- _Task brief_: The data below has to be returned exactly, down to the last character.

- _Given information_:
★ ★ ★ ★

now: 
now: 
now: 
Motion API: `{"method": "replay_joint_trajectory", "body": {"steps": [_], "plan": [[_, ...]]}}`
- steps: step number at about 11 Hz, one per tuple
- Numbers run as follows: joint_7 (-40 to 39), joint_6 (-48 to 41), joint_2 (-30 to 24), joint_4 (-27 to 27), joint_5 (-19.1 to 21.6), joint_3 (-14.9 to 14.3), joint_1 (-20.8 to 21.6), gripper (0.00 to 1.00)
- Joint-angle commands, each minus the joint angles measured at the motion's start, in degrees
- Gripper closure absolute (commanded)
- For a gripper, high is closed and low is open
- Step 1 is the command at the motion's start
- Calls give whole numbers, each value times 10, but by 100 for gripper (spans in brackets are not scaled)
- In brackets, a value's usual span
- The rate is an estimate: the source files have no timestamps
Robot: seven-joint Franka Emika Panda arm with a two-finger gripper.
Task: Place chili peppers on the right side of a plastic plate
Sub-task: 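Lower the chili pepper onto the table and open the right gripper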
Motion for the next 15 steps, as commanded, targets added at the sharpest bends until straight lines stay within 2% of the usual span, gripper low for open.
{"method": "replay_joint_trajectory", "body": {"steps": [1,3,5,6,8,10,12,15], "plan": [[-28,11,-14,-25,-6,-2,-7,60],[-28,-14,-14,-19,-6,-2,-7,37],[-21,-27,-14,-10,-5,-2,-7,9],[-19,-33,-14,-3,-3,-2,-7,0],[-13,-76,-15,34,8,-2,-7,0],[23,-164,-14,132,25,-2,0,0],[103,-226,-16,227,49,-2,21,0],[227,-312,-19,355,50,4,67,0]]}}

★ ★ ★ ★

- _Exercise response_:
now: 
now: 
now: 
Motion API: `{"method": "replay_joint_trajectory", "body": {"steps": [_], "plan": [[_, ...]]}}`
- steps: step number at about 11 Hz, one per tuple
- Numbers run as follows: joint_7 (-40 to 39), joint_6 (-48 to 41), joint_2 (-30 to 24), joint_4 (-27 to 27), joint_5 (-19.1 to 21.6), joint_3 (-14.9 to 14.3), joint_1 (-20.8 to 21.6), gripper (0.00 to 1.00)
- Joint-angle commands, each minus the joint angles measured at the motion's start, in degrees
- Gripper closure absolute (commanded)
- For a gripper, high is closed and low is open
- Step 1 is the command at the motion's start
- Calls give whole numbers, each value times 10, but by 100 for gripper (spans in brackets are not scaled)
- In brackets, a value's usual span
- The rate is an estimate: the source files have no timestamps
Robot: seven-joint Franka Emika Panda arm with a two-finger gripper.
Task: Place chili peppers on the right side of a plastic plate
Sub-task: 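Lower the chili pepper onto the table and open the right gripper
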Motion for the next 15 steps, as commanded, targets added at the sharpest bends until straight lines stay within 2% of the usual span, gripper low for open.
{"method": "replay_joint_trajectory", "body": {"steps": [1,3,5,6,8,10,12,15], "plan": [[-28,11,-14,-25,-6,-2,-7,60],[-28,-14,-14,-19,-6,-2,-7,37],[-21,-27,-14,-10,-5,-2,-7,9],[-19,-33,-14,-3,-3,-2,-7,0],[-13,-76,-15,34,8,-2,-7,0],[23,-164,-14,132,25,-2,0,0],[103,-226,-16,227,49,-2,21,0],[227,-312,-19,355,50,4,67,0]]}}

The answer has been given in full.